• **DESCRIPTION OF THE TASK**
Everything in the data except the pictures belongs in your answer, copied exactly.

[[ DATASET EXCERPT, beginning ]]

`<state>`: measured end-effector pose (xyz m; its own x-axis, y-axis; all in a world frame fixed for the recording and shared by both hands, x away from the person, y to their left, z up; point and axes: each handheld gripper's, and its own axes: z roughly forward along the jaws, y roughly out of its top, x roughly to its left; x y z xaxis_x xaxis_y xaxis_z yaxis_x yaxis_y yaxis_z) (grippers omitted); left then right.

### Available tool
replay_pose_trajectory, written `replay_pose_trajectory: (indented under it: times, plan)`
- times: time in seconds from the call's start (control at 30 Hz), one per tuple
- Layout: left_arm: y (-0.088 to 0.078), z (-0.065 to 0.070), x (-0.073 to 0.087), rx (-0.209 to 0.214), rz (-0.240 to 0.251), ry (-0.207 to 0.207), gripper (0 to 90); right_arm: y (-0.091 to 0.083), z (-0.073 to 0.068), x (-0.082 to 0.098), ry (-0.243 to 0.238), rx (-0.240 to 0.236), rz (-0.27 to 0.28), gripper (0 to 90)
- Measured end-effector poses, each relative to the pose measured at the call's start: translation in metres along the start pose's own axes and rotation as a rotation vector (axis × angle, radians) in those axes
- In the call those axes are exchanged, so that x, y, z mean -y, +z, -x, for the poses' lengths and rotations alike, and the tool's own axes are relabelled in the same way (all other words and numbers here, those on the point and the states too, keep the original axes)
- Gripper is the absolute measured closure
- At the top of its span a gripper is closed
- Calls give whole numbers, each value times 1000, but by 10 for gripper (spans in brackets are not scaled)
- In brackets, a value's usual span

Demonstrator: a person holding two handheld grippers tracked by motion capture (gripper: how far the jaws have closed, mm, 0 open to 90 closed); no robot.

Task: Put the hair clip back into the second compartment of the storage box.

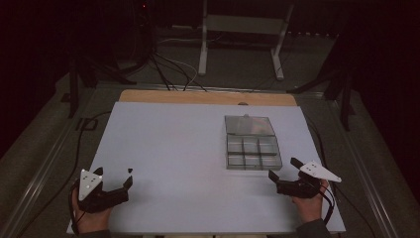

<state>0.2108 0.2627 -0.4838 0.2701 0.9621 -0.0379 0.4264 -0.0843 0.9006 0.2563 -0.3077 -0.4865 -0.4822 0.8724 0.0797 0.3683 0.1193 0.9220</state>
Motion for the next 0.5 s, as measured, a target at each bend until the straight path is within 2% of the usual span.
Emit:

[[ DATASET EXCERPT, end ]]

• **EXERCISE OUTPUT**
`<state>`: measured end-effector pose (xyz m; its own x-axis, y-axis; all in a world frame fixed for the recording and shared by both hands, x away from the person, y to their left, z up; point and axes: each handheld gripper's, and its own axes: z roughly forward along the jaws, y roughly out of its top, x roughly to its left; x y z xaxis_x xaxis_y xaxis_z yaxis_x yaxis_y yaxis_z) (grippers omitted); left then right.

### Available tool
replay_pose_trajectory, written `replay_pose_trajectory: (indented under it: times, plan)`
- times: time in seconds from the call's start (control at 30 Hz), one per tuple
- Layout: left_arm: y (-0.088 to 0.078), z (-0.065 to 0.070), x (-0.073 to 0.087), rx (-0.209 to 0.214), rz (-0.240 to 0.251), ry (-0.207 to 0.207), gripper (0 to 90); right_arm: y (-0.091 to 0.083), z (-0.073 to 0.068), x (-0.082 to 0.098), ry (-0.243 to 0.238), rx (-0.240 to 0.236), rz (-0.27 to 0.28), gripper (0 to 90)
- Measured end-effector poses, each relative to the pose measured at the call's start: translation in metres along the start pose's own axes and rotation as a rotation vector (axis × angle, radians) in those axes
- In the call those axes are exchanged, so that x, y, z mean -y, +z, -x, for the poses' lengths and rotations alike, and the tool's own axes are relabelled in the same way (all other words and numbers here, those on the point and the states too, keep the original axes)
- Gripper is the absolute measured closure
- At the top of its span a gripper is closed
- Calls give whole numbers, each value times 1000, but by 10 for gripper (spans in brackets are not scaled)
- In brackets, a value's usual span

Demonstrator: a person holding two handheld grippers tracked by motion capture (gripper: how far the jaws have closed, mm, 0 open to 90 closed); no robot.

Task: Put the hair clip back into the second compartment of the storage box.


<state>0.2108 0.2627 -0.4838 0.2701 0.9621 -0.0379 0.4264 -0.0843 0.9006 0.2563 -0.3077 -0.4865 -0.4822 0.8724 0.0797 0.3683 0.1193 0.9220</state>
Motion for the next 0.5 s, as measured, a target at each bend until the straight path is within 2% of the usual span.
Emit:

Now the exercise is finished.